Tools for editing a Policy

The Policy can be edited with a text editor of your choice. Just make sure it is in valid JSON representation, and that at least one valid subject is granted write permission at the root resources.

In case of fine-grained access on Things, keep an eye on your actual Thing structure to make sure that all paths will be granted or revoked the permissions your use case is supposed to support.

Example

Given you need to support the following scenario:

  • Owner: The Thing my.namespace:thing-0123 is owned by a user. Thus, she needs full access and admin rights for the complete Thing. In our example her ID is ditto
  • Observer of changes at featureX and featureY:
    • Another application needs to be informed on each change at those features. In our example its ID is observer-client.
    • There is a group of users who are allowed to read both features.

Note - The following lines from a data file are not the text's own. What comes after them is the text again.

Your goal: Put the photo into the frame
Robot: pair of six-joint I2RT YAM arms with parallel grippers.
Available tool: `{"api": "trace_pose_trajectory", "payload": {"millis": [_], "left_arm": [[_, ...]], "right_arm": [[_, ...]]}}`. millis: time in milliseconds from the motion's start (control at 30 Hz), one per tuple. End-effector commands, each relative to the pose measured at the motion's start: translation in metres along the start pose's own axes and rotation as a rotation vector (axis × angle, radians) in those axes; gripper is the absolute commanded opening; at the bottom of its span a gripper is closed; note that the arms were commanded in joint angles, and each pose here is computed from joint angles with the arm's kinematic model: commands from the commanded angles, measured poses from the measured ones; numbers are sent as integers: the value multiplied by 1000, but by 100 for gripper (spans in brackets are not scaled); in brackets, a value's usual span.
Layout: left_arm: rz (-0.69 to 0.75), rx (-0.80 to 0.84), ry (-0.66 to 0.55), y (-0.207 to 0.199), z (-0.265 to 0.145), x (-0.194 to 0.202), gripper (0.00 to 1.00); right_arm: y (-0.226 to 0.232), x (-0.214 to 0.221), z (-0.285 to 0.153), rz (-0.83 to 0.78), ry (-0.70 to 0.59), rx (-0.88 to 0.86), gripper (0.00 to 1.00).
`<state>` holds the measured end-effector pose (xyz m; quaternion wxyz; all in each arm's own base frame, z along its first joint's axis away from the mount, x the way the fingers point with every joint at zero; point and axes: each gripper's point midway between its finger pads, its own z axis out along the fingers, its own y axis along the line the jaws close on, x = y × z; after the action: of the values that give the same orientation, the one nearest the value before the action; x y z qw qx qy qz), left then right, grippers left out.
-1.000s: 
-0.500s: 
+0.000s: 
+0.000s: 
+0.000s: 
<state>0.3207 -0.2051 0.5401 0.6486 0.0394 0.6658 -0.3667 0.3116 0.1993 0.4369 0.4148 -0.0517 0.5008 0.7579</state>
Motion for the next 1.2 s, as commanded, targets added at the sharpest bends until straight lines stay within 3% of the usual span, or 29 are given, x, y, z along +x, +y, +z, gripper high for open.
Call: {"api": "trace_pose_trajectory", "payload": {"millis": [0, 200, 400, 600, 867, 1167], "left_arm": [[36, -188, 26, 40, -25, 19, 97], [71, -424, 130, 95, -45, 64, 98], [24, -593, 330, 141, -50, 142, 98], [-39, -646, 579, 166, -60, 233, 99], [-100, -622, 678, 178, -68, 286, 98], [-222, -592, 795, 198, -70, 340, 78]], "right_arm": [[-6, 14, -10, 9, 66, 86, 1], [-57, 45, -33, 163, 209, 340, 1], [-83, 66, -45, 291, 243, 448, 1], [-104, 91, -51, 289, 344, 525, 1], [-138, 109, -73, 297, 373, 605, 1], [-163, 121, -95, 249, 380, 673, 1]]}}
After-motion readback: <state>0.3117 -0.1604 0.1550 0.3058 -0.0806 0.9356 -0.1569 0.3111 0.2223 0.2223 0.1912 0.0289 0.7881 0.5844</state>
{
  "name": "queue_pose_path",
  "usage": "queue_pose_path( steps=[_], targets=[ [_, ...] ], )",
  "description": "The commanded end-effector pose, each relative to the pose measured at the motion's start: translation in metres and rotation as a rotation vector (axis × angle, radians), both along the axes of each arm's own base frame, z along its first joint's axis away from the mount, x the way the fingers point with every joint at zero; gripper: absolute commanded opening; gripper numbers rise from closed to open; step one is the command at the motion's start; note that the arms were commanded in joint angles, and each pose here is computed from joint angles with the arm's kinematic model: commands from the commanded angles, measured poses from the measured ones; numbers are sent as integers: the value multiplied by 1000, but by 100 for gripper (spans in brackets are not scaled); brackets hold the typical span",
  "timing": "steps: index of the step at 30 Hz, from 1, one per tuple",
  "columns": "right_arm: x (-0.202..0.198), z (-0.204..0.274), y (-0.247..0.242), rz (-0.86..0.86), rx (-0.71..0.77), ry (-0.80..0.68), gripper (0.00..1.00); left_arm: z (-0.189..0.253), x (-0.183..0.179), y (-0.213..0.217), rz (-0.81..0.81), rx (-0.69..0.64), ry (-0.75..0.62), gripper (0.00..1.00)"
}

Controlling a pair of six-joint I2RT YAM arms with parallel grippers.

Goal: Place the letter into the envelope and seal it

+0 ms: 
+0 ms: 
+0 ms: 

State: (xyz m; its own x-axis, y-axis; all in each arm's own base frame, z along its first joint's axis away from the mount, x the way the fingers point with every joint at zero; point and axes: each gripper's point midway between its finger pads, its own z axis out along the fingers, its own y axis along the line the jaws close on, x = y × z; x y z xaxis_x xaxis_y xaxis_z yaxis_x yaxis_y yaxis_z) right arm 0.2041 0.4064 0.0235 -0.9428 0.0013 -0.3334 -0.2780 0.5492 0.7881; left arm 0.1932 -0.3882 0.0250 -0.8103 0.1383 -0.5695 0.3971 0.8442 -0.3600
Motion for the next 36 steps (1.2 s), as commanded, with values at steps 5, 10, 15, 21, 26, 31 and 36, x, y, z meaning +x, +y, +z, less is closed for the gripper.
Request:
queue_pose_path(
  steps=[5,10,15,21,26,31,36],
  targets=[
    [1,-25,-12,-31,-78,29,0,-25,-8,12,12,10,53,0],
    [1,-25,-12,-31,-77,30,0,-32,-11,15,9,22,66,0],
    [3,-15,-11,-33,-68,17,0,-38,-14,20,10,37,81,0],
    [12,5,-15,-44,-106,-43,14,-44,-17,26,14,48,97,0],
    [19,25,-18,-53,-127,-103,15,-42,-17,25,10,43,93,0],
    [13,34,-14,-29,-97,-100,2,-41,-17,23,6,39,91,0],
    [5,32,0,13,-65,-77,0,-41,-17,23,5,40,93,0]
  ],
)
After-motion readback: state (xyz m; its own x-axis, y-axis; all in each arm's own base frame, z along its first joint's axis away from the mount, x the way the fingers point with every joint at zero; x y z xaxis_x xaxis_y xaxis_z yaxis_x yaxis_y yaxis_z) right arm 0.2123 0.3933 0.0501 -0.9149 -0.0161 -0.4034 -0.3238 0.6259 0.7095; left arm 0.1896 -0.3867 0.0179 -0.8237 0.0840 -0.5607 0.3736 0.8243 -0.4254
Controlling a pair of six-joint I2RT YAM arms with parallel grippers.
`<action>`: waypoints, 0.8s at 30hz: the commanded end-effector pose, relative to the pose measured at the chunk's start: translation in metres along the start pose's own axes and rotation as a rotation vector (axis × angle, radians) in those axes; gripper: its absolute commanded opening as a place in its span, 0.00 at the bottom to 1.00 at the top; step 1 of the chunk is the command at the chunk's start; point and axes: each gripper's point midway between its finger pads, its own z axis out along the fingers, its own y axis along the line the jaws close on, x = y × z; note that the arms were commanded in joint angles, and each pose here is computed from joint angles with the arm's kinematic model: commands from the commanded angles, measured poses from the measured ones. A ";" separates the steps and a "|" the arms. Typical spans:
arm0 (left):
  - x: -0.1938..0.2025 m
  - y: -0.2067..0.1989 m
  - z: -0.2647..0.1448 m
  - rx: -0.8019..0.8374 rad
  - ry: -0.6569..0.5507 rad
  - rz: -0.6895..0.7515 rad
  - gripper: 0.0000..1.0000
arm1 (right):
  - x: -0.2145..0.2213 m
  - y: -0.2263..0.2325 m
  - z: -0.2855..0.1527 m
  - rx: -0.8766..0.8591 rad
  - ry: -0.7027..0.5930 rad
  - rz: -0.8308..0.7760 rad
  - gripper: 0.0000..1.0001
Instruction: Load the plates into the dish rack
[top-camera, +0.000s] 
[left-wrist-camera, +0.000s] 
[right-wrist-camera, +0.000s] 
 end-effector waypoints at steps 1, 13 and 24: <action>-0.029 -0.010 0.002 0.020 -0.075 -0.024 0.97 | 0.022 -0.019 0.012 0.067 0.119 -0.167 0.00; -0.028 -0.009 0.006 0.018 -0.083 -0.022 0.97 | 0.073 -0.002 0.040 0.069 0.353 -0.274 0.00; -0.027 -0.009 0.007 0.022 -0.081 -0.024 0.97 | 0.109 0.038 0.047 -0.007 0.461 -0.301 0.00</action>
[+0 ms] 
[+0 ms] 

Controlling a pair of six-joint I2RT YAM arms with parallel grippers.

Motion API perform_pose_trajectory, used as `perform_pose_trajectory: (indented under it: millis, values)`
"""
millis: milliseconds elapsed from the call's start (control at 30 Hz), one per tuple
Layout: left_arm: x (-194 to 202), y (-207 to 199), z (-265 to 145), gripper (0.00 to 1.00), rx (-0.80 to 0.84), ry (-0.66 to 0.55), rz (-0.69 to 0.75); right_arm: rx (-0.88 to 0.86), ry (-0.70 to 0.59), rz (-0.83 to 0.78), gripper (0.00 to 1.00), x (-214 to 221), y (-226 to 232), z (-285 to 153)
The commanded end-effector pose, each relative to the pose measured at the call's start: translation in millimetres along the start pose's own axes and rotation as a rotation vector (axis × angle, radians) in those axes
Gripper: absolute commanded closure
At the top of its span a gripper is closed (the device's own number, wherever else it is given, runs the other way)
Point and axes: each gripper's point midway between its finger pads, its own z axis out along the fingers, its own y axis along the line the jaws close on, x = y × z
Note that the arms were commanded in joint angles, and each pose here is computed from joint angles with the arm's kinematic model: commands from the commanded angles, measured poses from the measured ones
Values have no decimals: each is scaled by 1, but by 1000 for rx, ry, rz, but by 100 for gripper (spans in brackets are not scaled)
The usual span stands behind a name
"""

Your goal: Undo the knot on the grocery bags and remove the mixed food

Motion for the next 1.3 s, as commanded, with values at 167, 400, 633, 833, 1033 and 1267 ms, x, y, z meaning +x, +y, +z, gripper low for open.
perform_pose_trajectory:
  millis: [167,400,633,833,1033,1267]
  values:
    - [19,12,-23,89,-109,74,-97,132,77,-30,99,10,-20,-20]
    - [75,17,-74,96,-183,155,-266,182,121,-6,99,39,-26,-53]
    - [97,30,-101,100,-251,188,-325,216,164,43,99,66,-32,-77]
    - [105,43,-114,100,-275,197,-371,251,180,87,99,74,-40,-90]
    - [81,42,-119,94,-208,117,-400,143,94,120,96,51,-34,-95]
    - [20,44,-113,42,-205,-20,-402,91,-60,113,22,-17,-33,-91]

In our example the group ID is some-users.
  • Privacy: The value of the “city” property at “featureY” is confidential and needs to be “hidden” from the group of users.
Policy Example
Example Thing with link to a Policy ID

Your Policy then might look like the following:

Policy Example 2
Example Policy

The correct Policy JSON object notation would be as shown in the following code block.

{
  "policyId": "my.namespace:policy-a",
  "entries": {
    "owner": {
      "subjects": {
        "nginx:ditto": {
          "type": "nginx basic auth user"
        }
      },
      "resources": {
        "thing:/": {
          "grant": ["READ", "WRITE"],
          "revoke": []
        },
        "policy:/": {
          "grant": ["READ", "WRITE"],
          "revoke": []
        },
        "message:/": {
          "grant": ["READ", "WRITE"],
          "revoke": []
        }
      }
    },
    "observer": {
      "subjects": {
        "nginx:observer-client": {
          "type": "technical client"
        },
        "nginx:some-users": {
          "type": "a group of users"
        }
      },
      "resources": {
        "thing:/features/featureX": {
          "grant": ["READ"],
          "revoke": []
        },
        "thing:/features/featureY": {
          "grant": ["READ"],
          "revoke": []
        }
      }
    },
    "private": {
      "subjects": {
        "nginx:some-users": {
          "type": "a group of users"
        },
        "resources": {
          "thing:/features/featureX/properties/location/city": {
            "grant": [],
            "revoke": ["READ"]
          }
        }
      }
    }
  }
}

The Policy can be found:

  • Via GET request at /api/2/policies/<policyId>, and
  • Via GET request at /api/2/things/{thingId}/policyId
  • At any Thing itself in its JSON representation. It is however not included by default, but can be retrieved by specifying the /api/2/things/<thingId>?fields=_policy query parameter.